◆ PROBLEM TO WORK ON
Leaving out every picture, copy the lines of the data exactly, from the first through the line containing "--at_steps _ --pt".

RECORD EXTRACTS START

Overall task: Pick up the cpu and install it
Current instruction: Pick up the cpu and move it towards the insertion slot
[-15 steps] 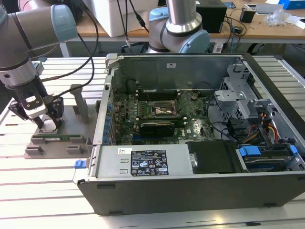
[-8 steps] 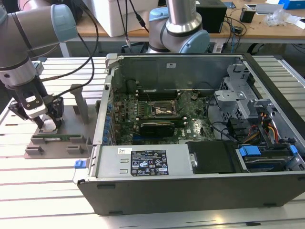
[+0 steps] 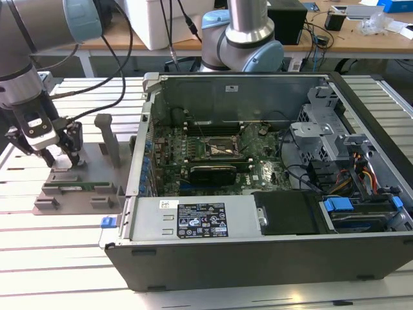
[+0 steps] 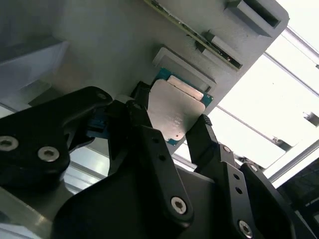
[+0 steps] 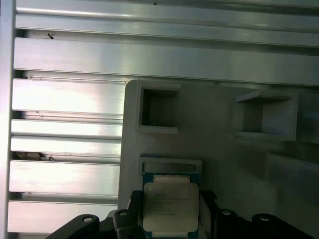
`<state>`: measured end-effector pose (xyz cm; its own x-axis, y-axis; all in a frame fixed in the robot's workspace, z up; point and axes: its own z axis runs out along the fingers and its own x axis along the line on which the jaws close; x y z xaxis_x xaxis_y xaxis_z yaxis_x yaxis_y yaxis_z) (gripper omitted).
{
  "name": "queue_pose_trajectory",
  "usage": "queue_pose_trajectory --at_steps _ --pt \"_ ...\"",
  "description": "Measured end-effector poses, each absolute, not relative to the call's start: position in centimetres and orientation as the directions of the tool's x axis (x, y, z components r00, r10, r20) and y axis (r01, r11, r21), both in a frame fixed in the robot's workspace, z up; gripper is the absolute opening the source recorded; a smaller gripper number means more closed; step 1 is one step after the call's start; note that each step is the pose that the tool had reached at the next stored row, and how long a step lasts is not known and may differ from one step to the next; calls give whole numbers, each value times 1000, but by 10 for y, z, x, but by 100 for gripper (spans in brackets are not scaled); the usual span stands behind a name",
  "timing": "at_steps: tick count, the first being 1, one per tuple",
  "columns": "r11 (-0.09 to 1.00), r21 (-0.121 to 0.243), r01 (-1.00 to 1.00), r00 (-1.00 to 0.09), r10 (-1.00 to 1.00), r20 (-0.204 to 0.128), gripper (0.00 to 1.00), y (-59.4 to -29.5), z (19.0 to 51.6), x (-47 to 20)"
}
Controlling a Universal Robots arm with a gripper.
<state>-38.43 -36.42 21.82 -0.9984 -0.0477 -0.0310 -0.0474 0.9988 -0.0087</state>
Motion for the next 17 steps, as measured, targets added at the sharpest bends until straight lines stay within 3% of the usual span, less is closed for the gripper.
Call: queue_pose_trajectory --at_steps 17 --pt "999 -9 -48 -998 -48 -31 54 -362 264 -384"
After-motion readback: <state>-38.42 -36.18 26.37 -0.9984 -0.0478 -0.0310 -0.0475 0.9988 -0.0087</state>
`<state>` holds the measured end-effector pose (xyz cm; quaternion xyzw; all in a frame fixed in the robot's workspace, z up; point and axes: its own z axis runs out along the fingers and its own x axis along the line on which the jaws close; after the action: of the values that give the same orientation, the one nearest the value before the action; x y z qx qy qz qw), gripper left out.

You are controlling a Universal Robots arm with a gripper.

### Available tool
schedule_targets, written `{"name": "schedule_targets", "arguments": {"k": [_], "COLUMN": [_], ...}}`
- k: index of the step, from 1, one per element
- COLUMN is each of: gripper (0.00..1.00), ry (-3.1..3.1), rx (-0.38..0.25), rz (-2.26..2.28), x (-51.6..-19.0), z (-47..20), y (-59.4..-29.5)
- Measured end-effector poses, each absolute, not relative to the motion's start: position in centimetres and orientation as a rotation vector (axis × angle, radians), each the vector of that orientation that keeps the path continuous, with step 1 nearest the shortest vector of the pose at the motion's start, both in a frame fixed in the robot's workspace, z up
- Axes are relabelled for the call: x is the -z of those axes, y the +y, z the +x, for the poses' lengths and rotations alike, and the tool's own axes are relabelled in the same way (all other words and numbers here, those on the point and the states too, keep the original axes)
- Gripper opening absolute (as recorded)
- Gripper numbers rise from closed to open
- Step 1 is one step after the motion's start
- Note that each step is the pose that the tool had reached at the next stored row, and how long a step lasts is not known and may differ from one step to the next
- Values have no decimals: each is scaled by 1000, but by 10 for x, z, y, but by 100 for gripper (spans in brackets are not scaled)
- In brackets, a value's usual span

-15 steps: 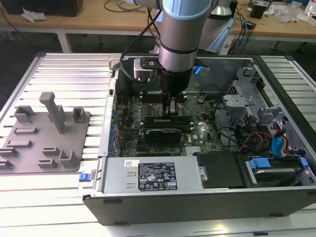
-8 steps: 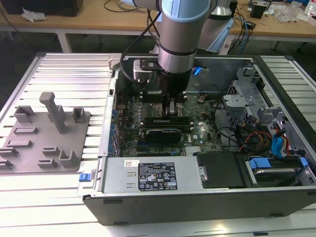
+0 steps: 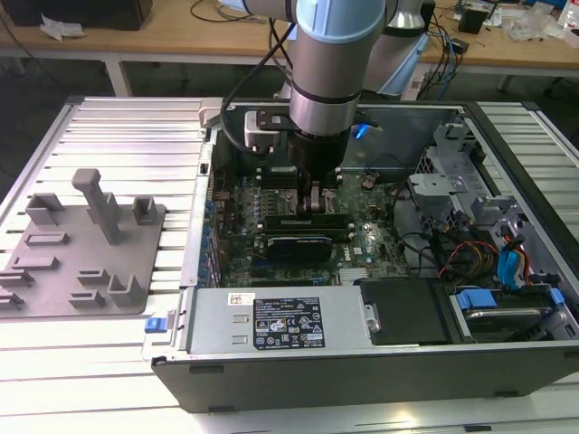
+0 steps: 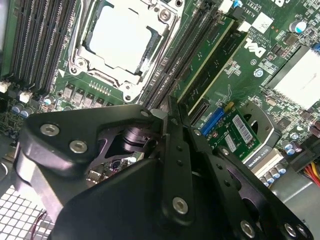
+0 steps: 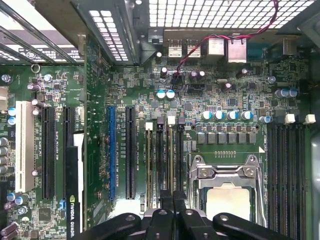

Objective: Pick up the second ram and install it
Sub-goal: 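Insert the second ram into the second slot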

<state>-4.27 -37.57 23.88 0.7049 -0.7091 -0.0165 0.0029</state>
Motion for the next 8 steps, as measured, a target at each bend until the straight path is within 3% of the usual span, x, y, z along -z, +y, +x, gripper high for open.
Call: {"name": "schedule_targets", "arguments": {"k": [8], "gripper": [9], "ry": [-2226], "rx": [58], "rz": [2213], "x": [-238], "z": [-43], "y": [-376]}}
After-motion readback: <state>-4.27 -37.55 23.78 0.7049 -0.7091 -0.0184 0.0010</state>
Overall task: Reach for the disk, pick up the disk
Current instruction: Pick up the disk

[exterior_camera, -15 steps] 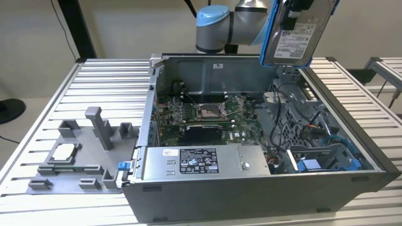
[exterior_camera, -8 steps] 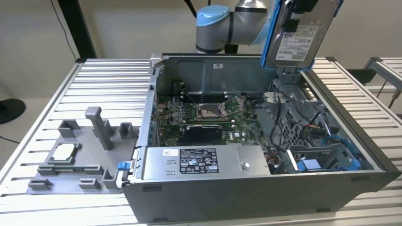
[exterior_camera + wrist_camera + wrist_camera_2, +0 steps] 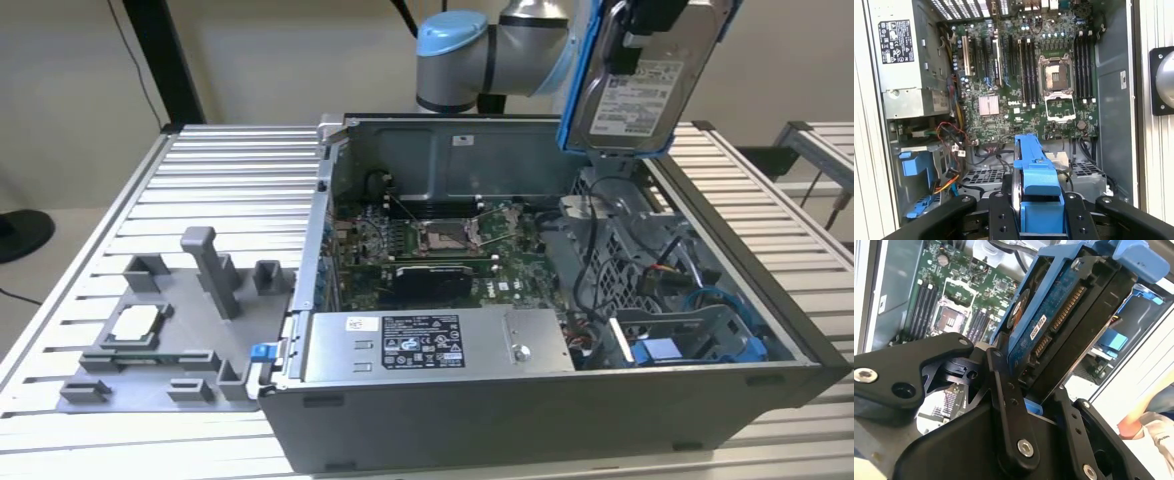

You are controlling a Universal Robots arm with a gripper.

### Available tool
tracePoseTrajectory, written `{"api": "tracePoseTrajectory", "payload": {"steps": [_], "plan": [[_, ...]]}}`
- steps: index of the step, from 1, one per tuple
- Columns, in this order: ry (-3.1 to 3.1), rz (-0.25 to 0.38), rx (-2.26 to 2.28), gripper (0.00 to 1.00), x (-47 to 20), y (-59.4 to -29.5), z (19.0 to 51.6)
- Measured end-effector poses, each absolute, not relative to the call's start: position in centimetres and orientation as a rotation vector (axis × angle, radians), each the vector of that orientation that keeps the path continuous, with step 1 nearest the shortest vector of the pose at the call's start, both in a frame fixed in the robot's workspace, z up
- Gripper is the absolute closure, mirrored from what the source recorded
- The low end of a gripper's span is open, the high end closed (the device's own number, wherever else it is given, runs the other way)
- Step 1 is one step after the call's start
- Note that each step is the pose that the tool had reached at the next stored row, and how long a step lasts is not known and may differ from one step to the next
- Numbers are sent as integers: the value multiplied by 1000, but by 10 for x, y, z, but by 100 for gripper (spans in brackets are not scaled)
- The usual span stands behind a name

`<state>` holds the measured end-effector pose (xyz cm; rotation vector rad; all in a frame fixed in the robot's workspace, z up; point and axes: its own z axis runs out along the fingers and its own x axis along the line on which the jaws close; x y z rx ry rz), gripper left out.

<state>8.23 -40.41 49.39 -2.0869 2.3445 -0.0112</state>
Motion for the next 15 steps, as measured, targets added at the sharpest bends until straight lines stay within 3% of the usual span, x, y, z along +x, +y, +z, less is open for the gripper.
{"api": "tracePoseTrajectory", "payload": {"steps": [15], "plan": [[2345,-11,-2087,100,82,-425,493]]}}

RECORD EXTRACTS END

◆ OUTPUT FOR THIS TASK
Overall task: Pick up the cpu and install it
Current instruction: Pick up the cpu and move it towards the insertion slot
[-15 steps] 
[-8 steps] 
[+0 steps] 
[+0 steps] 
[+0 steps] 
`<state>`: measured end-effector pose (xyz cm; its own x-axis, y-axis; all in a frame fixed in the robot's workspace, z up; point and axes: its own z axis runs out along the fingers and its own x axis along the line on which the jaws close; x y z xaxis_x xaxis_y xaxis_z yaxis_x yaxis_y yaxis_z) (gripper omitted).
{
  "name": "queue_pose_trajectory",
  "usage": "queue_pose_trajectory --at_steps _ --pt \"_ ...\"",

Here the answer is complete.